Task statement: Output each line of the listing that follows, with every character kept as it is.

-*-

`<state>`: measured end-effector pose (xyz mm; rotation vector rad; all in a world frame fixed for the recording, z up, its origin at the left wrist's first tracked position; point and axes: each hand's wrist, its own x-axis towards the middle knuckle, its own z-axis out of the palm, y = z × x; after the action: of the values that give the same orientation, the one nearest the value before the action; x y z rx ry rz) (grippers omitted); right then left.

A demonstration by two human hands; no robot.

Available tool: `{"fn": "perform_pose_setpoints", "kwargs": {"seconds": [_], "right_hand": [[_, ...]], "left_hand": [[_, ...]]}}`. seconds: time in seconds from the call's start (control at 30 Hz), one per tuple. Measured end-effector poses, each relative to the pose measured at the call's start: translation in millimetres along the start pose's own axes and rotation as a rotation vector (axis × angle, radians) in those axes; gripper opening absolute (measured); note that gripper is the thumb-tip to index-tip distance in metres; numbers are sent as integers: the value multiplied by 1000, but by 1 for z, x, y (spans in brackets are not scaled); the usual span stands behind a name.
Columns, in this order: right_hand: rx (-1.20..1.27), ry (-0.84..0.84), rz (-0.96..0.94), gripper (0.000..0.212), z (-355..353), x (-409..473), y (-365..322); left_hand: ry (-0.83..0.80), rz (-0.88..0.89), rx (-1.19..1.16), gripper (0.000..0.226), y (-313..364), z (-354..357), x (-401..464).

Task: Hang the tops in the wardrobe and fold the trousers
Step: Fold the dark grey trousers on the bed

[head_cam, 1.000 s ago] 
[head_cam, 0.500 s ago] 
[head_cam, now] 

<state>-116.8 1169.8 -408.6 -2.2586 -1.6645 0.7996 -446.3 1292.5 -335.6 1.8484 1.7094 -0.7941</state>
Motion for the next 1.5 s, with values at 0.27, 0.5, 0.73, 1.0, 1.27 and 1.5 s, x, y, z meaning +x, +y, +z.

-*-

Answer to this problem:
`<state>`: measured end-effector pose (xyz mm; rotation vector rad; all in a world frame fixed for the recording, z up, its origin at the left wrist's first tracked position; point and axes: each hand's wrist, its own x-axis towards the middle knuckle, its own z-axis out of the palm, y = z × x; after the action: of the values that give the same orientation, the one nearest the value before the action; x y z rx ry rz) (grippers omitted); right then left.

A demonstration by two human hands; no robot.

Available tool: `{"fn": "perform_pose_setpoints", "kwargs": {"seconds": [_], "right_hand": [[_, ...]], "left_hand": [[_, ...]]}}`. seconds: time in seconds from the call's start (control at 30 Hz), one per tuple. Measured end-effector poses, each relative to the pose measured at the call's start: translation in millimetres along the start pose's own axes and rotation as a rotation vector (axis × angle, radians) in those axes; gripper opening absolute (measured); note that gripper is the thumb-tip to index-tip distance in metres; numbers are sent as integers: the value multiplied by 1000, but by 1 for z, x, y (spans in brackets are not scaled); the usual span stands behind a name.
Columns, in this order: right_hand: rx (-1.20..1.27), ry (-0.84..0.84), rz (-0.96..0.94), gripper (0.000..0.212), z (-355..353), x (-409..473), y (-365..322); left_hand: ry (-0.83..0.80), rz (-0.88..0.89), rx (-1.19..1.16), gripper (0.000..0.226), y (-313..364), z (-354..357), x (-401..464).

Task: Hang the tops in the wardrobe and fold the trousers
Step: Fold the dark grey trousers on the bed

[head_cam, 1.000 s ago] 
[head_cam, 0.500 s ago] 
[head_cam, now] 

<state>-116.8 1169.8 -408.6 -2.2586 -1.6645 0.7996 -446.3 1292.5 -335.6 1.8484 1.7094 -0.7941</state>
Motion for the next 1.5 s, with values at 0.27, 0.5, 0.73, 1.0, 1.27 and 1.5 s, x, y, z meaning +x, +y, +z.

That completes the answer, and no more is expected.